• _Problem_
Reproduce the entire listing below verbatim.

>>>

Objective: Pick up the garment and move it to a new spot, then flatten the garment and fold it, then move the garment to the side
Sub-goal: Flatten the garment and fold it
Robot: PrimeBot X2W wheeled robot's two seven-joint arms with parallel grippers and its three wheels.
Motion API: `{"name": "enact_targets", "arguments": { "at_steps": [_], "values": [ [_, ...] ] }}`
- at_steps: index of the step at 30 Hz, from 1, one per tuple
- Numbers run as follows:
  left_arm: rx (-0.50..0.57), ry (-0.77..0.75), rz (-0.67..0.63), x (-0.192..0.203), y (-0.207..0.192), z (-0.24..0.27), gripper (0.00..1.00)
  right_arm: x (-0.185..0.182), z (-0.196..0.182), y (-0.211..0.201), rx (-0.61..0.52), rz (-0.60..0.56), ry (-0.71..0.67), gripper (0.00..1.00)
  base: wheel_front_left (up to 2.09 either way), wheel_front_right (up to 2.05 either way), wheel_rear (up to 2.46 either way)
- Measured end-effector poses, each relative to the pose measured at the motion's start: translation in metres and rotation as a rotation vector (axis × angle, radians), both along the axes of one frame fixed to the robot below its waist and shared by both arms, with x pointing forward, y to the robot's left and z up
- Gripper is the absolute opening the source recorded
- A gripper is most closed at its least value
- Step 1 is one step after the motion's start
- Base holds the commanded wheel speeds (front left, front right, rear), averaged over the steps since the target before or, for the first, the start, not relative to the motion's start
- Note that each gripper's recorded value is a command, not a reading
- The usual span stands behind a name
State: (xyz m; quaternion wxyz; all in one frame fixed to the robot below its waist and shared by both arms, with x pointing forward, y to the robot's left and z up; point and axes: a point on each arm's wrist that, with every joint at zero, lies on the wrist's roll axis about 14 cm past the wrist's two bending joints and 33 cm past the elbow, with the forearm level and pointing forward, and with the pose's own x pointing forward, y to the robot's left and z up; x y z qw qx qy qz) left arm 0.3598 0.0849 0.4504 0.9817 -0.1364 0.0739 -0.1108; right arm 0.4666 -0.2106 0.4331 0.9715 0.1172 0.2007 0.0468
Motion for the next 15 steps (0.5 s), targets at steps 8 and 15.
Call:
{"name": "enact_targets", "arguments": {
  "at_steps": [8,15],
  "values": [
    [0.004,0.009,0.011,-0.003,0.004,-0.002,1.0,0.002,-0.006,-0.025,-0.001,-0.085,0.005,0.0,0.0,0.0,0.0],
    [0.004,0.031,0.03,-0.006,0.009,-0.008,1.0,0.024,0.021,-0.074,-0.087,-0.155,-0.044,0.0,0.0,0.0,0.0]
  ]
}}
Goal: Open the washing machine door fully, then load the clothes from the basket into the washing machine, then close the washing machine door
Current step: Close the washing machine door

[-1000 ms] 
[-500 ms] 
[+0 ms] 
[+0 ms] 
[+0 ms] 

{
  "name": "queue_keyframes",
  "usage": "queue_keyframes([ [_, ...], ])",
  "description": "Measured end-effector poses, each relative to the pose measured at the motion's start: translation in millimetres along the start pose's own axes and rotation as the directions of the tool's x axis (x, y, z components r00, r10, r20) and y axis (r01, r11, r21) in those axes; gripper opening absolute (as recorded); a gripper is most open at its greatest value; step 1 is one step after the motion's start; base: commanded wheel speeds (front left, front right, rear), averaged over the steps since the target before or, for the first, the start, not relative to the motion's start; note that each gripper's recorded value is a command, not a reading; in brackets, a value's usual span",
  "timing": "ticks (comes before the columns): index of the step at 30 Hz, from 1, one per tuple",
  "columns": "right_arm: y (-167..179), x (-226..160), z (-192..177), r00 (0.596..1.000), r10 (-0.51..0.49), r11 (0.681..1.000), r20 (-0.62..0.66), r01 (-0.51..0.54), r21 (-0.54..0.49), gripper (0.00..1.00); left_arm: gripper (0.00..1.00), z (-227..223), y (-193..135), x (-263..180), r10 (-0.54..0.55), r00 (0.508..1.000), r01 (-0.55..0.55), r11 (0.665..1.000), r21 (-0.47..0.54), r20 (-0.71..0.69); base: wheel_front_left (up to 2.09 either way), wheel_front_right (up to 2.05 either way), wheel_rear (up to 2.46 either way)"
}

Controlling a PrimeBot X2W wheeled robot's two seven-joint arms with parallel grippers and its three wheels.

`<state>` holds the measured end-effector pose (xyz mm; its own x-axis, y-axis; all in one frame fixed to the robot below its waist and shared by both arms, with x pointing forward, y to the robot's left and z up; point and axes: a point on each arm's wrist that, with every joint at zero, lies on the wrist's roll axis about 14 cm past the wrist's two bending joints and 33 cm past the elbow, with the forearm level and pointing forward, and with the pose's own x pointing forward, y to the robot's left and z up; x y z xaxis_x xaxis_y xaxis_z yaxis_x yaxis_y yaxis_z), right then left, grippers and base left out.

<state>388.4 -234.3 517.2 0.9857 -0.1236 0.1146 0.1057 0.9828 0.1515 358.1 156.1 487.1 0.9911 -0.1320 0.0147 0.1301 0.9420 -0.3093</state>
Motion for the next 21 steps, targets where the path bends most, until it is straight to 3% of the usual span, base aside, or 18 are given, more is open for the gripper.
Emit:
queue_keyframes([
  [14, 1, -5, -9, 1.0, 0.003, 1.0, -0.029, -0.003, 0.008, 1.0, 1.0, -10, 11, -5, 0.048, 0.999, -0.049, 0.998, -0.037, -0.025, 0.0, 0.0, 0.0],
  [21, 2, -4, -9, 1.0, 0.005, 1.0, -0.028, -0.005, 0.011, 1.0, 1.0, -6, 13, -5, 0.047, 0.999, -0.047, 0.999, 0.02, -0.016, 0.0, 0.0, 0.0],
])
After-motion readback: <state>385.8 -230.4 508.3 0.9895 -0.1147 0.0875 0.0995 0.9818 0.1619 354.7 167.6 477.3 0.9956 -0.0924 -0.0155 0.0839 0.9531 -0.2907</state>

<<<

• _Exercise answer_
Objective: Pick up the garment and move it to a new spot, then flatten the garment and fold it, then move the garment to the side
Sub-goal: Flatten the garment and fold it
Robot: PrimeBot X2W wheeled robot's two seven-joint arms with parallel grippers and its three wheels.
Motion API: `{"name": "enact_targets", "arguments": { "at_steps": [_], "values": [ [_, ...] ] }}`
- at_steps: index of the step at 30 Hz, from 1, one per tuple
- Numbers run as follows:
  left_arm: rx (-0.50..0.57), ry (-0.77..0.75), rz (-0.67..0.63), x (-0.192..0.203), y (-0.207..0.192), z (-0.24..0.27), gripper (0.00..1.00)
  right_arm: x (-0.185..0.182), z (-0.196..0.182), y (-0.211..0.201), rx (-0.61..0.52), rz (-0.60..0.56), ry (-0.71..0.67), gripper (0.00..1.00)
  base: wheel_front_left (up to 2.09 either way), wheel_front_right (up to 2.05 either way), wheel_rear (up to 2.46 either way)
- Measured end-effector poses, each relative to the pose measured at the motion's start: translation in metres and rotation as a rotation vector (axis × angle, radians), both along the axes of one frame fixed to the robot below its waist and shared by both arms, with x pointing forward, y to the robot's left and z up
- Gripper is the absolute opening the source recorded
- A gripper is most closed at its least value
- Step 1 is one step after the motion's start
- Base holds the commanded wheel speeds (front left, front right, rear), averaged over the steps since the target before or, for the first, the start, not relative to the motion's start
- Note that each gripper's recorded value is a command, not a reading
- The usual span stands behind a name
State: (xyz m; quaternion wxyz; all in one frame fixed to the robot below its waist and shared by both arms, with x pointing forward, y to the robot's left and z up; point and axes: a point on each arm's wrist that, with every joint at zero, lies on the wrist's roll axis about 14 cm past the wrist's two bending joints and 33 cm past the elbow, with the forearm level and pointing forward, and with the pose's own x pointing forward, y to the robot's left and z up; x y z qw qx qy qz) left arm 0.3598 0.0849 0.4504 0.9817 -0.1364 0.0739 -0.1108; right arm 0.4666 -0.2106 0.4331 0.9715 0.1172 0.2007 0.0468
Motion for the next 15 steps (0.5 s), targets at steps 8 and 15.
Call:
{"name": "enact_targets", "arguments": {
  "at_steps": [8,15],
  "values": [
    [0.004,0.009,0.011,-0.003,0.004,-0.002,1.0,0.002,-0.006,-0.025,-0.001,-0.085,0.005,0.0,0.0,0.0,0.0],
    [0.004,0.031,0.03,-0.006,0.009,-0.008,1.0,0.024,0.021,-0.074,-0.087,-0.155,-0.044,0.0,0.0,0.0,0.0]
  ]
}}
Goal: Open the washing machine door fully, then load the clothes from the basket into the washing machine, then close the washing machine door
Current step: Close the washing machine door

[-1000 ms] 
[-500 ms] 
[+0 ms] 
[+0 ms] 
[+0 ms] 

{
  "name": "queue_keyframes",
  "usage": "queue_keyframes([ [_, ...], ])",
  "description": "Measured end-effector poses, each relative to the pose measured at the motion's start: translation in millimetres along the start pose's own axes and rotation as the directions of the tool's x axis (x, y, z components r00, r10, r20) and y axis (r01, r11, r21) in those axes; gripper opening absolute (as recorded); a gripper is most open at its greatest value; step 1 is one step after the motion's start; base: commanded wheel speeds (front left, front right, rear), averaged over the steps since the target before or, for the first, the start, not relative to the motion's start; note that each gripper's recorded value is a command, not a reading; in brackets, a value's usual span",
  "timing": "ticks (comes before the columns): index of the step at 30 Hz, from 1, one per tuple",
  "columns": "right_arm: y (-167..179), x (-226..160), z (-192..177), r00 (0.596..1.000), r10 (-0.51..0.49), r11 (0.681..1.000), r20 (-0.62..0.66), r01 (-0.51..0.54), r21 (-0.54..0.49), gripper (0.00..1.00); left_arm: gripper (0.00..1.00), z (-227..223), y (-193..135), x (-263..180), r10 (-0.54..0.55), r00 (0.508..1.000), r01 (-0.55..0.55), r11 (0.665..1.000), r21 (-0.47..0.54), r20 (-0.71..0.69); base: wheel_front_left (up to 2.09 either way), wheel_front_right (up to 2.05 either way), wheel_rear (up to 2.46 either way)"
}

Controlling a PrimeBot X2W wheeled robot's two seven-joint arms with parallel grippers and its three wheels.

`<state>` holds the measured end-effector pose (xyz mm; its own x-axis, y-axis; all in one frame fixed to the robot below its waist and shared by both arms, with x pointing forward, y to the robot's left and z up; point and axes: a point on each arm's wrist that, with every joint at zero, lies on the wrist's roll axis about 14 cm past the wrist's two bending joints and 33 cm past the elbow, with the forearm level and pointing forward, and with the pose's own x pointing forward, y to the robot's left and z up; x y z xaxis_x xaxis_y xaxis_z yaxis_x yaxis_y yaxis_z), right then left, grippers and base left out.

<state>388.4 -234.3 517.2 0.9857 -0.1236 0.1146 0.1057 0.9828 0.1515 358.1 156.1 487.1 0.9911 -0.1320 0.0147 0.1301 0.9420 -0.3093</state>
Motion for the next 21 steps, targets where the path bends most, until it is straight to 3% of the usual span, base aside, or 18 are given, more is open for the gripper.
Emit:
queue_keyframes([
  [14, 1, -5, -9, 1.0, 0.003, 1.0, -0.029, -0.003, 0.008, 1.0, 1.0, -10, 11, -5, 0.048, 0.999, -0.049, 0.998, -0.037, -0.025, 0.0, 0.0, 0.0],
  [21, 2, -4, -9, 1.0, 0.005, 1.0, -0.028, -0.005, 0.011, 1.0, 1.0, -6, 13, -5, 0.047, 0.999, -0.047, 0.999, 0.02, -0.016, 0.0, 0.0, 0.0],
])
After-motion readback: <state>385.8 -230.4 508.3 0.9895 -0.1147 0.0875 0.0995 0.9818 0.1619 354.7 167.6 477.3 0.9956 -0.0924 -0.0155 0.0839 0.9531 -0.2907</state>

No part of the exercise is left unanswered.